> [Prompt]: Only an exact repetition of every entry counts as the answer.
-- Opening Marker --
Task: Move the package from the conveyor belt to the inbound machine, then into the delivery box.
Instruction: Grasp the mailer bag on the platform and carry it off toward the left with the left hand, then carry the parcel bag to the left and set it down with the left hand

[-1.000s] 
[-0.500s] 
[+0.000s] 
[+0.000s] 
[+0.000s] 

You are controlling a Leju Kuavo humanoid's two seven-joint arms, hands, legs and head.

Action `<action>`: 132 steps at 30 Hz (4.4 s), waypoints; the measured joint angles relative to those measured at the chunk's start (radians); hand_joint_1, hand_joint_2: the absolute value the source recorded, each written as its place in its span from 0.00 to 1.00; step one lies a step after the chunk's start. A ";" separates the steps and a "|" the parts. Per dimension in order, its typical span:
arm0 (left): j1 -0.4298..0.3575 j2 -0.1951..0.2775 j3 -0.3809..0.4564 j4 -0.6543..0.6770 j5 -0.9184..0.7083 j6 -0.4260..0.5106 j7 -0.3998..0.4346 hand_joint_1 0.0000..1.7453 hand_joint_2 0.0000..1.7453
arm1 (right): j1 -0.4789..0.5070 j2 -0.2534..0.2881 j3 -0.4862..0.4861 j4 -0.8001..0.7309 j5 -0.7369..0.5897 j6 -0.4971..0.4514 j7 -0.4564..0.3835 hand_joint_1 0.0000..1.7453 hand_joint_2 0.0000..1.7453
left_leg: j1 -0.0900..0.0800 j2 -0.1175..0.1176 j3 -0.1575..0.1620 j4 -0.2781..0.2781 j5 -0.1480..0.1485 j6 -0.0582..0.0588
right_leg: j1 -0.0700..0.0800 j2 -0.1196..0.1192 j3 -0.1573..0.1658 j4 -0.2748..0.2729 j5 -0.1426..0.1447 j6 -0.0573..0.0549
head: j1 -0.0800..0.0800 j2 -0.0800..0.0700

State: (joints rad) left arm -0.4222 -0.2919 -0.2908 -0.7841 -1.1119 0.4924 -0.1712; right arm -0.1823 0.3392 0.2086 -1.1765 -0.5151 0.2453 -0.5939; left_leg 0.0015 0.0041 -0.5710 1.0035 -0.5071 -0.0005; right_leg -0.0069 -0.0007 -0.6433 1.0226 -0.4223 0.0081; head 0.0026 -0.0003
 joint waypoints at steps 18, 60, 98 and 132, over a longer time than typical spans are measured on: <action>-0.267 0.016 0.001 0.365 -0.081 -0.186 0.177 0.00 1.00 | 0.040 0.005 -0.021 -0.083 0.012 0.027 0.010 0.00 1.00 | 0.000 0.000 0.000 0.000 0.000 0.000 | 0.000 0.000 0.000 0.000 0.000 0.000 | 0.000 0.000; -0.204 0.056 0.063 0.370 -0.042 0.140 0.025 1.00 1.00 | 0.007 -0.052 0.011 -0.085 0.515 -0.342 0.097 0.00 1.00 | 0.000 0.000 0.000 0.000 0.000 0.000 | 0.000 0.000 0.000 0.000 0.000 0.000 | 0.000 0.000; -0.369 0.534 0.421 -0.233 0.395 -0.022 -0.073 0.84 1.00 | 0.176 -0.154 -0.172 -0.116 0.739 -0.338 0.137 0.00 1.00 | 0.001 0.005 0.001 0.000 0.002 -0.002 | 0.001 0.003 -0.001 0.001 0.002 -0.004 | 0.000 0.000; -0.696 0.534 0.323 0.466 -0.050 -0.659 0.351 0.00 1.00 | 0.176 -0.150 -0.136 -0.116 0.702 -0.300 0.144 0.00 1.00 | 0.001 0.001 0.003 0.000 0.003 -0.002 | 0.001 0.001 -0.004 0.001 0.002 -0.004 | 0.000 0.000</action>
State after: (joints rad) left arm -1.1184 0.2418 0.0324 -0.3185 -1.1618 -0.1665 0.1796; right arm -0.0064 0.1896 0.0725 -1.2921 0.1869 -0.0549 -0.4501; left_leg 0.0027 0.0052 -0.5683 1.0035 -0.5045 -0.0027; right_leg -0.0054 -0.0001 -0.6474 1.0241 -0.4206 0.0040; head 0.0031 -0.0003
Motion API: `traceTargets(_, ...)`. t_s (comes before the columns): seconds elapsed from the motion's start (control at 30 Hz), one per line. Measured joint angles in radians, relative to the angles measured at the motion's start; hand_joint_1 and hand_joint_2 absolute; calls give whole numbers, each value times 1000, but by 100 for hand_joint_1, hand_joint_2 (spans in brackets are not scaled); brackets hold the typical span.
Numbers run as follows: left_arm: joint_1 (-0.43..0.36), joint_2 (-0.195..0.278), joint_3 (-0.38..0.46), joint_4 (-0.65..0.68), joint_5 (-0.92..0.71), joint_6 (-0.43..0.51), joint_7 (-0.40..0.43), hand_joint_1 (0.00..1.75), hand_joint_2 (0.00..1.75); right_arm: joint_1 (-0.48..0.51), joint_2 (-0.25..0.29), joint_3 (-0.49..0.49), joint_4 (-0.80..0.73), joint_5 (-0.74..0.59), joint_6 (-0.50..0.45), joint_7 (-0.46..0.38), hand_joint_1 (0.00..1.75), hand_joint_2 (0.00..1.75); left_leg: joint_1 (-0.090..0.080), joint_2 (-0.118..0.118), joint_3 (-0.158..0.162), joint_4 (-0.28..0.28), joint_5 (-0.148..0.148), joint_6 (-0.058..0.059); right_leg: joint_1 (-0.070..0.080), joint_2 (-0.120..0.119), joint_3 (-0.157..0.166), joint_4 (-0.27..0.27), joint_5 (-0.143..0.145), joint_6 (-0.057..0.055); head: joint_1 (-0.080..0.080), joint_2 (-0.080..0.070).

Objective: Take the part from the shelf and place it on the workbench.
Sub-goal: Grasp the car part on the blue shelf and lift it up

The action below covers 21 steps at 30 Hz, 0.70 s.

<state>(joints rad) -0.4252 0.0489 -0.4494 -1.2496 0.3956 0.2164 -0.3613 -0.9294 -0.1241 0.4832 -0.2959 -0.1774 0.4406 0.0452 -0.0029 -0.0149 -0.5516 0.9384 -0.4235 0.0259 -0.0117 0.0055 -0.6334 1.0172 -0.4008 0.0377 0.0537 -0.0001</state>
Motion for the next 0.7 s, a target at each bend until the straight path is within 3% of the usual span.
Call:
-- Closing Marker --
> [Response box]:
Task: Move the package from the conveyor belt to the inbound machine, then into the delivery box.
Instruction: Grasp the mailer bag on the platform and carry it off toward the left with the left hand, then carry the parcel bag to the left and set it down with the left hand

[-1.000s] 
[-0.500s] 
[+0.000s] 
[+0.000s] 
[+0.000s] 

You are controlling a Leju Kuavo humanoid's two seven-joint arms, hands, legs and head.

Action `<action>`: 132 steps at 30 Hz (4.4 s), waypoints; the measured joint angles relative to those measured at the chunk's start (radians); hand_joint_1, hand_joint_2: the absolute value the source recorded, each written as its place in its span from 0.00 to 1.00; step one lies a step after the chunk's start. A ";" separates the steps and a "|" the parts. Per dimension in order, its typical span:
arm0 (left): j1 -0.4298..0.3575 j2 -0.1951..0.2775 j3 -0.3809..0.4564 j4 -0.6543..0.6770 j5 -0.9184..0.7083 j6 -0.4260..0.5106 j7 -0.3998..0.4346 hand_joint_1 0.0000..1.7453 hand_joint_2 0.0000..1.7453
arm1 (right): j1 -0.4789..0.5070 j2 -0.2534..0.2881 j3 -0.4862..0.4861 j4 -0.8001..0.7309 j5 -0.7369..0.5897 j6 -0.4971..0.4514 j7 -0.4564..0.3835 hand_joint_1 0.0000..1.7453 hand_joint_2 0.0000..1.7453
left_leg: j1 -0.0900..0.0800 j2 -0.1175..0.1176 j3 -0.1575..0.1620 j4 -0.2781..0.2781 j5 -0.1480..0.1485 j6 -0.0582..0.0588
right_leg: j1 -0.0700..0.0800 j2 -0.1196..0.1192 j3 -0.1573..0.1658 j4 -0.2748..0.2729 j5 -0.1426..0.1447 j6 -0.0573..0.0549
head: j1 -0.0800..0.0800 j2 -0.0800..0.0700

State: (joints rad) left arm -0.4222 -0.2919 -0.2908 -0.7841 -1.1119 0.4924 -0.1712; right arm -0.1823 0.3392 0.2086 -1.1765 -0.5151 0.2453 -0.5939; left_leg 0.0015 0.0041 -0.5710 1.0035 -0.5071 -0.0005; right_leg -0.0069 -0.0007 -0.6433 1.0226 -0.4223 0.0081; head 0.0026 -0.0003
 joint waypoints at steps 18, 60, 98 and 132, over a longer time than typical spans are measured on: <action>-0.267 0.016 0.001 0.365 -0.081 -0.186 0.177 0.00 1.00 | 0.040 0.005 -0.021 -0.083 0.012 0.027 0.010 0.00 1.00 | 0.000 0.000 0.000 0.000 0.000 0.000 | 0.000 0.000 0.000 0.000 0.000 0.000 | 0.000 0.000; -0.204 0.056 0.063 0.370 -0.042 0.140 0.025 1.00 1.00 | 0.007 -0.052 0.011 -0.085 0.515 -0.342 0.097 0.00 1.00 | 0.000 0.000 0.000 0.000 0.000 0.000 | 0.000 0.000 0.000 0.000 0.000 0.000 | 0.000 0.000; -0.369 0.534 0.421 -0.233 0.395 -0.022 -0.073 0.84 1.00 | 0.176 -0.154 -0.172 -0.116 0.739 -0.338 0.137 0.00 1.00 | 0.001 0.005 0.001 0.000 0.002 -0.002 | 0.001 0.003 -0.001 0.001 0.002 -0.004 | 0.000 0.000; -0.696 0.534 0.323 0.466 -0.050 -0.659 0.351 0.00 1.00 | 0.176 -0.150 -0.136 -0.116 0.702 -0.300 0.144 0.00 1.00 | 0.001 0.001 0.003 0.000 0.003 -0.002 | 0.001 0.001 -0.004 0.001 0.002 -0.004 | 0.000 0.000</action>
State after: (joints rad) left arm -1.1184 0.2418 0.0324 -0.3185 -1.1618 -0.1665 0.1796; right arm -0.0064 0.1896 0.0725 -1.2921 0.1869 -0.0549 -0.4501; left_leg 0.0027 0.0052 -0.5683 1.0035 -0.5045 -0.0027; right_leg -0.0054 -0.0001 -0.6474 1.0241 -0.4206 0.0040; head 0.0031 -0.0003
Motion API: `traceTargets(_, ...)`. t_s (comes before the columns): seconds elapsed from the motion's start (control at 30 Hz), one per line. Measured joint angles in radians, relative to the angles measured at the motion's start; hand_joint_1 and hand_joint_2 absolute; calls give whole numbers, each value times 1000, but by 100 for hand_joint_1, hand_joint_2 (spans in brackets are not scaled); brackets hold the typical span.
Numbers run as follows: left_arm: joint_1 (-0.43..0.36), joint_2 (-0.195..0.278), joint_3 (-0.38..0.46), joint_4 (-0.65..0.68), joint_5 (-0.92..0.71), joint_6 (-0.43..0.51), joint_7 (-0.40..0.43), hand_joint_1 (0.00..1.75), hand_joint_2 (0.00..1.75); right_arm: joint_1 (-0.48..0.51), joint_2 (-0.25..0.29), joint_3 (-0.49..0.49), joint_4 (-0.80..0.73), joint_5 (-0.74..0.59), joint_6 (-0.50..0.45), joint_7 (-0.46..0.38), hand_joint_1 (0.00..1.75), hand_joint_2 (0.00..1.75); left_leg: joint_1 (-0.090..0.080), joint_2 (-0.118..0.118), joint_3 (-0.158..0.162), joint_4 (-0.28..0.28), joint_5 (-0.148..0.148), joint_6 (-0.058..0.059); right_leg: joint_1 (-0.070..0.080), joint_2 (-0.120..0.119), joint_3 (-0.157..0.166), joint_4 (-0.27..0.27), joint_5 (-0.143..0.145), joint_6 (-0.057..0.055); head: joint_1 (-0.080..0.080), joint_2 (-0.080..0.070).

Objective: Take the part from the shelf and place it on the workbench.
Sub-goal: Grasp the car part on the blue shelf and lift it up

The action below covers 21 steps at 30 Hz, 0.70 s.

<state>(joints rad) -0.4252 0.0489 -0.4494 -1.2496 0.3956 0.2164 -0.3613 -0.9294 -0.1241 0.4832 -0.2959 -0.1774 0.4406 0.0452 -0.0029 -0.0149 -0.5516 0.9384 -0.4235 0.0259 -0.0117 0.0055 -0.6334 1.0172 -0.4008 0.0377 0.0537 -0.0001</state>
Motion for the next 0.7 s, a target at each bend until the straight path is within 3% of the usual span.
Call:

That completes the answer to the exercise.